BEGIN Exercise data

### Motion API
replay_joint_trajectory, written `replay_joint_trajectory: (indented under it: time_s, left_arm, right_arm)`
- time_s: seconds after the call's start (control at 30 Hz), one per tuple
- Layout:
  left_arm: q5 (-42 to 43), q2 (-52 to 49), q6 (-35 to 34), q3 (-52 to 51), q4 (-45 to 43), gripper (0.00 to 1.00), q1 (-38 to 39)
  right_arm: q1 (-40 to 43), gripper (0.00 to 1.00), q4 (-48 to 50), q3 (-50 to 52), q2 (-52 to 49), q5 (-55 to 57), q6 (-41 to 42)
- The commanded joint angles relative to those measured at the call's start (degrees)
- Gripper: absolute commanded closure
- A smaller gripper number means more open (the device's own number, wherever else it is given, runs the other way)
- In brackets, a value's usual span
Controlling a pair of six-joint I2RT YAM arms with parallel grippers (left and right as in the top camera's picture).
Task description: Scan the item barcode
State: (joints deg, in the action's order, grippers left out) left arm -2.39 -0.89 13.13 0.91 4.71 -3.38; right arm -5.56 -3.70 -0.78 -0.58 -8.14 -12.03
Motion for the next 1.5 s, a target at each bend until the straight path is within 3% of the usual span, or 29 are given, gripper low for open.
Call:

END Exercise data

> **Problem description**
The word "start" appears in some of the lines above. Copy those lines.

> **Response for this exercise**
- time_s: seconds after the call's start (control at 30 Hz), one per tuple
- The commanded joint angles relative to those measured at the call's start (degrees)

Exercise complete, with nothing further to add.